Do these striking parallels mean that today’s liberals are genocidal maniacs, intent on conquering the world and imposing a new racial order? Not at all. Yet it is hard to deny that modern progressivism and classical fascism shared the same intellectual roots. We often forget, for example, that Mussolini and Hitler had many admirers in the United States. W.E.B. Du Bois was inspired by Hitler's Germany, and Irving Berlin praised Mussolini in song. Many fascist tenets were espoused by American progressives like John Dewey and Woodrow Wilson, and FDR incorporated fascist policies in the New Deal.

Fascism was an international movement that appeared in different forms in different countries, depending on the vagaries of national culture and temperament.
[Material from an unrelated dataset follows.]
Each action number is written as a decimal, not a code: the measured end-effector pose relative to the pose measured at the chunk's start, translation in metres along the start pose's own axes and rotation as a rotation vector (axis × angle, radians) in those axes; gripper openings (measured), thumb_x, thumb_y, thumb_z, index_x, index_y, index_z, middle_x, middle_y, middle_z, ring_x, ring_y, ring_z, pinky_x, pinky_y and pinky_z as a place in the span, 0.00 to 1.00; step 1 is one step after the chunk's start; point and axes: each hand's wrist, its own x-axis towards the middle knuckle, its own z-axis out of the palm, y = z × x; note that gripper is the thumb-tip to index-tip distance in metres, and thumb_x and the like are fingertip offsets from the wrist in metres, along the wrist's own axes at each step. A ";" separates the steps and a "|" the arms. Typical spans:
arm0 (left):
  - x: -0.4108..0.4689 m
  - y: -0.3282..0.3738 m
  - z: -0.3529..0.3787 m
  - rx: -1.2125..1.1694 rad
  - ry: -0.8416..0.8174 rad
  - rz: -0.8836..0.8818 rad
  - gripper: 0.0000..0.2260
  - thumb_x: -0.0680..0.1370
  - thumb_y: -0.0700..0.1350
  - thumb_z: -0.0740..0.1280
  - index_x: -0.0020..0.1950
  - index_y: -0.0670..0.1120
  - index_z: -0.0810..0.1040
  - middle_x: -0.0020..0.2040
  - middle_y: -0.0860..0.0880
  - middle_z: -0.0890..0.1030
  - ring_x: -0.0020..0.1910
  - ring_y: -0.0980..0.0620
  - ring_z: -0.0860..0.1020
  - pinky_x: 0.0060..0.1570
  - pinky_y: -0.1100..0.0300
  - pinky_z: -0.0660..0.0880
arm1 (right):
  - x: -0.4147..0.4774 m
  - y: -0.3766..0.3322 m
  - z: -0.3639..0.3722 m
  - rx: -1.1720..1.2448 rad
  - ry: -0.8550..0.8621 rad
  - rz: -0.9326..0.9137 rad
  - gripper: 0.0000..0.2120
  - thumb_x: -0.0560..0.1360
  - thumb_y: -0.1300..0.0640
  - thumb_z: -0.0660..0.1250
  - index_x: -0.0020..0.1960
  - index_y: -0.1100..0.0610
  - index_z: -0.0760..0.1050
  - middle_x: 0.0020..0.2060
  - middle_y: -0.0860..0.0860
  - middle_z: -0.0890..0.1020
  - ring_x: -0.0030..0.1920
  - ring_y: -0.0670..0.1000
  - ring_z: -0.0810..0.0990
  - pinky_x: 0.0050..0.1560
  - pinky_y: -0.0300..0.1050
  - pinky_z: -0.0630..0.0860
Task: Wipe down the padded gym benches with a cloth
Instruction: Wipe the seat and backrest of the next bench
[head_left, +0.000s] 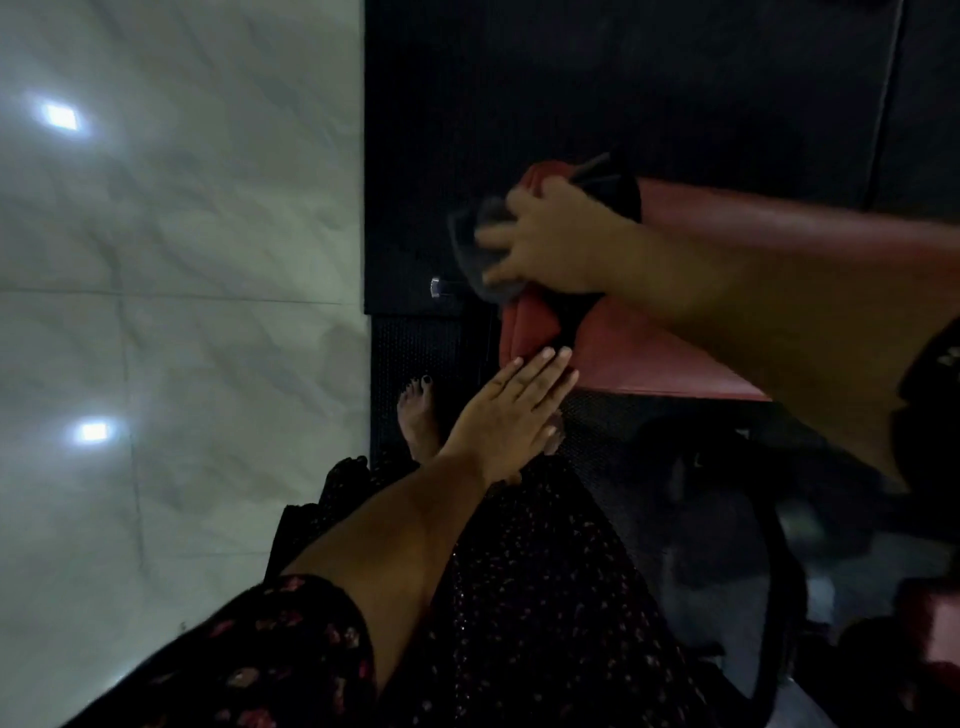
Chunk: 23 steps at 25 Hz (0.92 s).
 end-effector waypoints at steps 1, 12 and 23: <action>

In Germany, fascism appeared as genocidal racist nationalism. In America, it took a “friendlier,” more liberal form. The modern heirs of this “friendly fascist” tradition include the New York Times, the Democratic Party, the Ivy League professoriate, and the liberals of Hollywood. The quintessential Liberal Fascist isn't an SS storm trooper; it is a female grade school teacher with an education degree from Brown or Swarthmore.

These assertions may sound strange to modern ears, but that is because we have forgotten what fascism is. In this angry, funny, smart, contentious book, Jonah Goldberg turns our preconceptions inside out and shows us the true meaning of Liberal Fascism.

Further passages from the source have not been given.